> **What to do**
Scan the data, and whenever a line contains "white", copy it.

Dataset items:

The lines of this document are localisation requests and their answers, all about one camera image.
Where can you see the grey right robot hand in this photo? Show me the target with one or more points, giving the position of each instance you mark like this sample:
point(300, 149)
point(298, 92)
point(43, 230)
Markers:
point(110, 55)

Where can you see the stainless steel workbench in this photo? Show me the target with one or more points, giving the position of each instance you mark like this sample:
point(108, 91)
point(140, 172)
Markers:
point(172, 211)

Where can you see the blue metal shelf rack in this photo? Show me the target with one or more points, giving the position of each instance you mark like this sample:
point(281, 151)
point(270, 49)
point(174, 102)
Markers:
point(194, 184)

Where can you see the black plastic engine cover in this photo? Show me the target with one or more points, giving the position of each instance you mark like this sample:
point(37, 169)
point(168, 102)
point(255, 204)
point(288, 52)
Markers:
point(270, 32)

--

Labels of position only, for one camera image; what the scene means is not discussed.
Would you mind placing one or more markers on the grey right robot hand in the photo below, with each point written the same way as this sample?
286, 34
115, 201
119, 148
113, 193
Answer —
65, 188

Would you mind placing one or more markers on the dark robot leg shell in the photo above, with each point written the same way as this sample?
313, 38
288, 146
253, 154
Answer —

--

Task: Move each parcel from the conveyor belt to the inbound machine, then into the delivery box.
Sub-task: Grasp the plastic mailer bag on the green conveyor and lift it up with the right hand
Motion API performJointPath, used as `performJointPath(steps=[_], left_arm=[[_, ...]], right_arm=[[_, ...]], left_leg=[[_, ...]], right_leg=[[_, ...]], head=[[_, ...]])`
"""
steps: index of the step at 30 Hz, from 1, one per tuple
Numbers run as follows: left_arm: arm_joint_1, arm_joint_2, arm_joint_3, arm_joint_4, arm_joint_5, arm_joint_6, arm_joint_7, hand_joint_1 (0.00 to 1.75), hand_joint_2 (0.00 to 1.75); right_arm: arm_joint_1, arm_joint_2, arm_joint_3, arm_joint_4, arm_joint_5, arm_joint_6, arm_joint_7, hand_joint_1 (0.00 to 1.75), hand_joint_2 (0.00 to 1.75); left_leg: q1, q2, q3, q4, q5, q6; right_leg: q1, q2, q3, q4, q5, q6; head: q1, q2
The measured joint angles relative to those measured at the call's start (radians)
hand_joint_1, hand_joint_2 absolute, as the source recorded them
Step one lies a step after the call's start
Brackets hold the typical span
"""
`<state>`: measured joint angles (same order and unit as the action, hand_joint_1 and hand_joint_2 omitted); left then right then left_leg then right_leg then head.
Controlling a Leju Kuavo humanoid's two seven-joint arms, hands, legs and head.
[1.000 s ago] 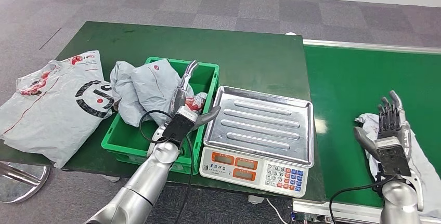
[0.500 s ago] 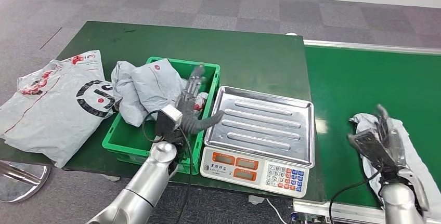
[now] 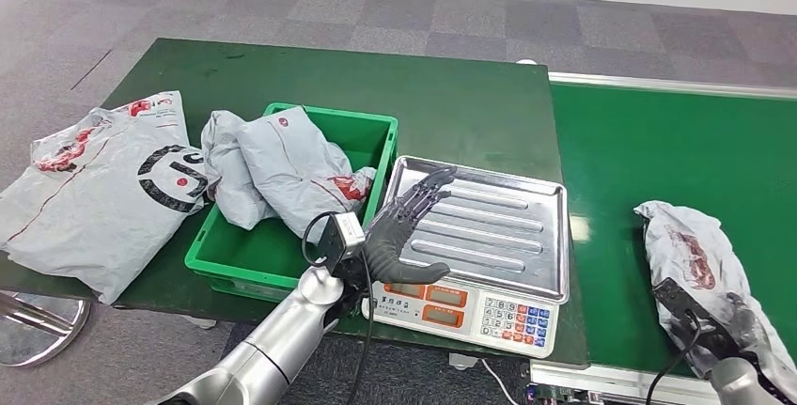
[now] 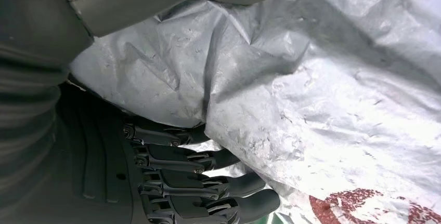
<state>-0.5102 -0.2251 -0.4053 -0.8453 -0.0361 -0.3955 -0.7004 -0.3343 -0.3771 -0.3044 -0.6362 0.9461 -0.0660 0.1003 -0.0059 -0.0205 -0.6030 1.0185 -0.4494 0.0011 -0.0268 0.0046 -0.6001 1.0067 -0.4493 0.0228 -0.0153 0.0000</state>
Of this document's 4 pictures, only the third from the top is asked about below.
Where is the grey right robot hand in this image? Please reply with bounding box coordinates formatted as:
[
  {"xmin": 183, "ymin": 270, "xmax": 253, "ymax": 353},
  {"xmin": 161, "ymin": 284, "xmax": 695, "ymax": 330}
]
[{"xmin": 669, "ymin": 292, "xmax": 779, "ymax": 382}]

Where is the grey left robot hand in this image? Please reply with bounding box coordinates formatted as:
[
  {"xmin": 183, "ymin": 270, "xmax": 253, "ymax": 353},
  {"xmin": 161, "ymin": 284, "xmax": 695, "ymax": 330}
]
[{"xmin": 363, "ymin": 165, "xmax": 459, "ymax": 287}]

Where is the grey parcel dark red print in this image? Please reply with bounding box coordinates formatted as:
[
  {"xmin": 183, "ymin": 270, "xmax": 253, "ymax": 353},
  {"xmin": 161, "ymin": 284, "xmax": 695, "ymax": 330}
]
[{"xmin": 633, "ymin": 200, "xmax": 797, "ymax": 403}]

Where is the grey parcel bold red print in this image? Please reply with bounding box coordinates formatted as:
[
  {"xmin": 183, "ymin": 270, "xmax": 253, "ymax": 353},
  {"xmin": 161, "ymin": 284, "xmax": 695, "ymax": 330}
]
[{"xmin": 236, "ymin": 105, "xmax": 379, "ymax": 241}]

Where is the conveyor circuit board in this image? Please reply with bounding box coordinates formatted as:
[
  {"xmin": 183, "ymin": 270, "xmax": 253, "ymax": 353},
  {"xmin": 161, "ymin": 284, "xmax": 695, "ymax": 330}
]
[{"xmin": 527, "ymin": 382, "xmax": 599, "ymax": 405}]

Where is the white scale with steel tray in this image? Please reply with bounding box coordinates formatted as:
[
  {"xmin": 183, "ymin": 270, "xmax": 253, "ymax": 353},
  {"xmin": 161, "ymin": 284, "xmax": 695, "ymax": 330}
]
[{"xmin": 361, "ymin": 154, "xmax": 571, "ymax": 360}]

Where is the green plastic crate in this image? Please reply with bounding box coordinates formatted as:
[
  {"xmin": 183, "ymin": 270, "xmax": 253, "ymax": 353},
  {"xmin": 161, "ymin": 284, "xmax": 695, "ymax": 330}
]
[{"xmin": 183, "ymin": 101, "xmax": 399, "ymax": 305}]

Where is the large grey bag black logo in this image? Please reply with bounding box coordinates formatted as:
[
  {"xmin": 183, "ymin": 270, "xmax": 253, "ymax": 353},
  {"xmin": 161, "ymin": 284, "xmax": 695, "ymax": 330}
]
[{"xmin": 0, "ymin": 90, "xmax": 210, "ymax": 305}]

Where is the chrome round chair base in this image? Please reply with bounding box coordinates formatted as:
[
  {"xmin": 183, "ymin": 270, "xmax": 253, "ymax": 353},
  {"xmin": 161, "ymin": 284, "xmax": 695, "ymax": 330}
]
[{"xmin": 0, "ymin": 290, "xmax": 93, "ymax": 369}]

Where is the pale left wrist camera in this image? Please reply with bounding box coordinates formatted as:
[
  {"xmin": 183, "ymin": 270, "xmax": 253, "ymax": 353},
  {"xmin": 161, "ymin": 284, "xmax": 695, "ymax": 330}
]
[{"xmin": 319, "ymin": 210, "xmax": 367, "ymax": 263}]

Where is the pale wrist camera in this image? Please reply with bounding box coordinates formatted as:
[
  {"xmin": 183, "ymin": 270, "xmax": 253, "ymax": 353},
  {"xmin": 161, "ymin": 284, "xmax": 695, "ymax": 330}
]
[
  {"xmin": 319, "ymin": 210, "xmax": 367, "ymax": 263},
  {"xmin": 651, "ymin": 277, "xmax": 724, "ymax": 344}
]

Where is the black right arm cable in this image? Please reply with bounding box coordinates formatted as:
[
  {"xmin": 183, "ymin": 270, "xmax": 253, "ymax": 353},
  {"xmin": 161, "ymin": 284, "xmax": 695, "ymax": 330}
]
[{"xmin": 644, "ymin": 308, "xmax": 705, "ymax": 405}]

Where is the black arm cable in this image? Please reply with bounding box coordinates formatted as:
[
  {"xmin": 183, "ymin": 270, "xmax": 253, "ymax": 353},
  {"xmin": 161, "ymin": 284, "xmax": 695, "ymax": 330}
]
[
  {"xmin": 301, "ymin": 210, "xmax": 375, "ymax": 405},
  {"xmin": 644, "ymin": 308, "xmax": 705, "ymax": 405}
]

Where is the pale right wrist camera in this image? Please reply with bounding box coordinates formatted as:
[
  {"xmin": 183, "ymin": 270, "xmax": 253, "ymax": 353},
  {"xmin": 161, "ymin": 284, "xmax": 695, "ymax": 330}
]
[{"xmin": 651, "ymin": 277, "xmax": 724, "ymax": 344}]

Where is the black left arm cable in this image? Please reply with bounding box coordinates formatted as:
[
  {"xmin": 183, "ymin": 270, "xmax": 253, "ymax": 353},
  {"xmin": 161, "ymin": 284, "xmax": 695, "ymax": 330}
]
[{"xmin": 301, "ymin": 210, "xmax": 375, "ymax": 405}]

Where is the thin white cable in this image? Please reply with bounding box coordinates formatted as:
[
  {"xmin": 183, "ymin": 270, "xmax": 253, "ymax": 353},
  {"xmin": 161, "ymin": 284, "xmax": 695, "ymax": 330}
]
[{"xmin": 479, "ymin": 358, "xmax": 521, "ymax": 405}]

> **Answer for this exercise**
Where is the white scale with steel tray in this image? Please reply with bounding box coordinates formatted as:
Where is the thin white cable in this image? Please reply with bounding box coordinates formatted as:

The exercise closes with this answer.